Exercise brief
What you should give back is a precise copy of the lines below from the one containing "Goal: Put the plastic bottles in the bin" through the one containing "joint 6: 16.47", with no pictures.

Records from a data source:

━━━━━━━━━━

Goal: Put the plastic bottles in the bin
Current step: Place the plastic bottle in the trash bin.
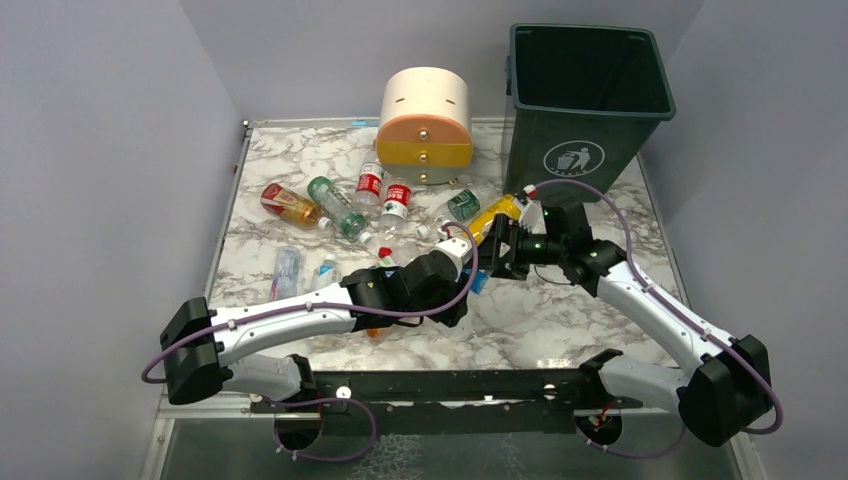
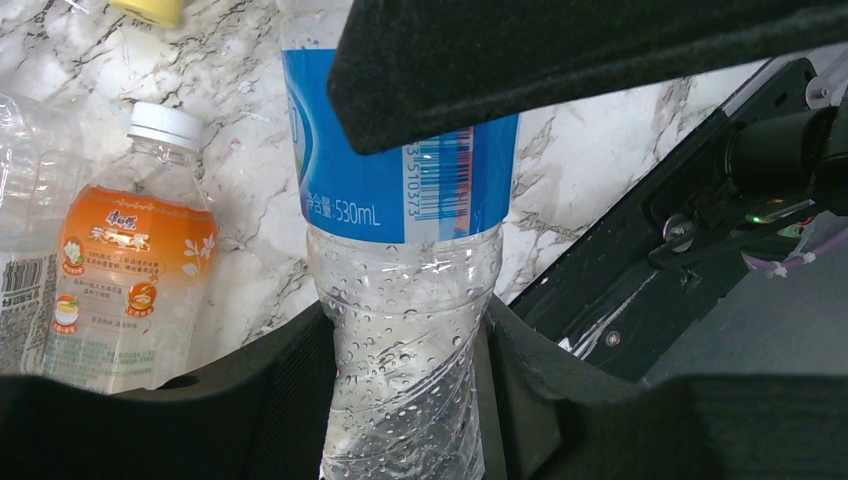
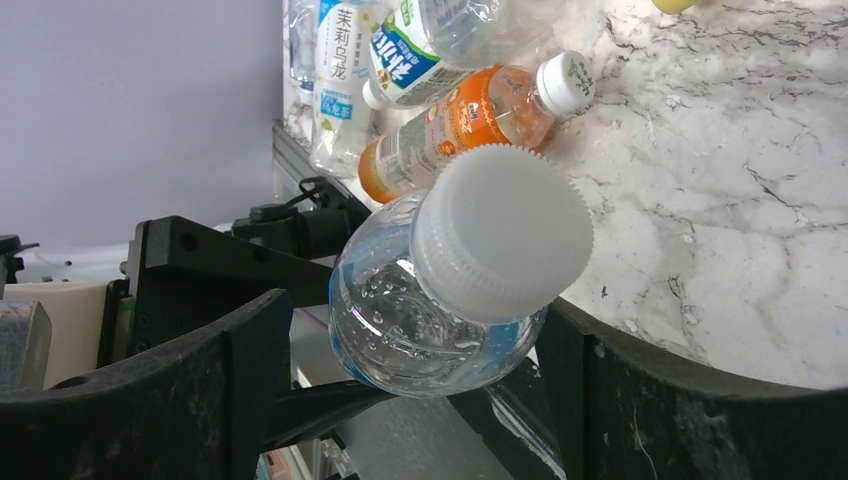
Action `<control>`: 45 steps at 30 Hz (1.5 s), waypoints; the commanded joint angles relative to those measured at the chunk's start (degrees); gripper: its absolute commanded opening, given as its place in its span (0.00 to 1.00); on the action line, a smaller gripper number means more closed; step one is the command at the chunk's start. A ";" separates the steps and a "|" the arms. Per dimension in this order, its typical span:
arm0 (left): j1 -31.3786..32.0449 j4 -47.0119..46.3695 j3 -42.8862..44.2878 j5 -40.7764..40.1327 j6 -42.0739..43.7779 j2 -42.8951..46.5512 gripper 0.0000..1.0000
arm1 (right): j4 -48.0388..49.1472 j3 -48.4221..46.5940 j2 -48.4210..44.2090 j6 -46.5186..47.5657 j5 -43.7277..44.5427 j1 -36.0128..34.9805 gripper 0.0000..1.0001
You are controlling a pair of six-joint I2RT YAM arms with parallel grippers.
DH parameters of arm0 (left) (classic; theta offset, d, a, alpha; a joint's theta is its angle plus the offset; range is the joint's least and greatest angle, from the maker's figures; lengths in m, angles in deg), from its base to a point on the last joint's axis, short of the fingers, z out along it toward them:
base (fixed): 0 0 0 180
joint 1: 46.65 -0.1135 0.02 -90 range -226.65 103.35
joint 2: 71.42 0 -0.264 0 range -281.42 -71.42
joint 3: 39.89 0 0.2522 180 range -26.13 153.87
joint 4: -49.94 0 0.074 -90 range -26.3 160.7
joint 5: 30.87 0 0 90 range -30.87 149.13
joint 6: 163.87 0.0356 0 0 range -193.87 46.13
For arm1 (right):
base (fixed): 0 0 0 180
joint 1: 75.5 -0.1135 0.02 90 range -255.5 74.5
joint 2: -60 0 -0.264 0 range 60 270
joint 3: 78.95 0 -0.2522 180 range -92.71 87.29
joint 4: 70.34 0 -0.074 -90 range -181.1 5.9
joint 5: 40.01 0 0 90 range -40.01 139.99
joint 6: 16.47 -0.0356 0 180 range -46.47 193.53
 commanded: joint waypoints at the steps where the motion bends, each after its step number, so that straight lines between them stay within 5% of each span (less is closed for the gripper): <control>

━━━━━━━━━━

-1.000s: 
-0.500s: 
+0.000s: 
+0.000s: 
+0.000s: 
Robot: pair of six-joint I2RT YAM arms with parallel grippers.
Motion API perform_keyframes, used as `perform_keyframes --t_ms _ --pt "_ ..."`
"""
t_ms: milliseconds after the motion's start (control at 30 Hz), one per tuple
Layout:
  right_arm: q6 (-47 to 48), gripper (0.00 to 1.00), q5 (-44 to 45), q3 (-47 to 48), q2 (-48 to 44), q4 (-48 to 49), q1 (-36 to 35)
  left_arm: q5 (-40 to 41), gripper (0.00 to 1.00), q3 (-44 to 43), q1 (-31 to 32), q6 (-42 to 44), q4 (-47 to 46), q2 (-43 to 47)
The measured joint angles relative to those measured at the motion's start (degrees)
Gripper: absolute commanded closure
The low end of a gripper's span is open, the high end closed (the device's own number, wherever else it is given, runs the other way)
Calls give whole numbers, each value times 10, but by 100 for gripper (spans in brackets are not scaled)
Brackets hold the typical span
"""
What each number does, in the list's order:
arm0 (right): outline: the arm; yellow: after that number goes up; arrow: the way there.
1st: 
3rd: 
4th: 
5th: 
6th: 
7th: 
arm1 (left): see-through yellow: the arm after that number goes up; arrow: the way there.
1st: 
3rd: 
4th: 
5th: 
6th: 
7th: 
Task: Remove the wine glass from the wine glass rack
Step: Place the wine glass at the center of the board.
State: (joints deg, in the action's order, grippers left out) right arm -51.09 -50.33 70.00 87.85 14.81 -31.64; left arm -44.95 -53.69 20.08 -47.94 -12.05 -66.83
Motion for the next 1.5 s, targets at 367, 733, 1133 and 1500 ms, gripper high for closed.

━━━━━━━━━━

Task result
Goal: Put the plastic bottles in the bin
Current step: Place the plastic bottle in the trash bin.
Action `<control>`: 45 steps at 30 Hz (1.5 s), waypoints; the commanded joint angles relative to those measured at the chunk's start (degrees); gripper: its absolute commanded opening, given as its place in its span (0.00 to 1.00); on the action line, a smaller gripper number means more closed; step one is the command at the chunk's start. A ";" separates the steps and a "|" the arms. Per dimension in this order, its typical span:
arm0 (left): j1 -31.3786..32.0449 j4 -47.0119..46.3695 j3 -42.8862..44.2878 j5 -40.7764..40.1327 j6 -42.0739..43.7779 j2 -42.8951..46.5512 gripper 0.0000..1.0000
arm1 (right): j4 -48.0388..49.1472 j3 -48.4221..46.5940 j2 -48.4210..44.2090 j6 -46.5186..47.5657 j5 -43.7277..44.5427 j1 -36.0128..34.9805 gripper 0.0000..1.0001
You are controlling a pair of six-joint I2RT YAM arms with parallel grippers.
DH parameters of arm0 (left) (classic; theta offset, d, a, alpha; a joint's theta is its angle plus the offset; range is the joint's least and greatest angle, from the maker's figures; lengths in m, angles in deg), from its base to a point on the last joint's axis, short of the fingers, z out along it toward them:
base (fixed): 0 0 0 180
joint 1: 46.65 -0.1135 0.02 -90 range -226.65 103.35
joint 2: 71.42 0 -0.264 0 range -281.42 -71.42
joint 3: 39.89 0 0.2522 180 range -26.13 153.87
joint 4: -49.94 0 0.074 -90 range -26.3 160.7
joint 5: 30.87 0 0 90 range -30.87 149.13
joint 6: 163.87 0.0356 0 0 range -193.87 46.13
For arm1 (right):
base (fixed): 0 0 0 180
joint 1: 75.5 -0.1135 0.02 90 range -255.5 74.5
joint 2: -60 0 -0.264 0 range 60 270
joint 3: 78.95 0 -0.2522 180 range -92.71 87.29
joint 4: 70.34 0 -0.074 -90 range -181.1 5.9
joint 5: 40.01 0 0 90 range -40.01 139.99
joint 6: 16.47 -0.0356 0 180 range -46.47 193.53

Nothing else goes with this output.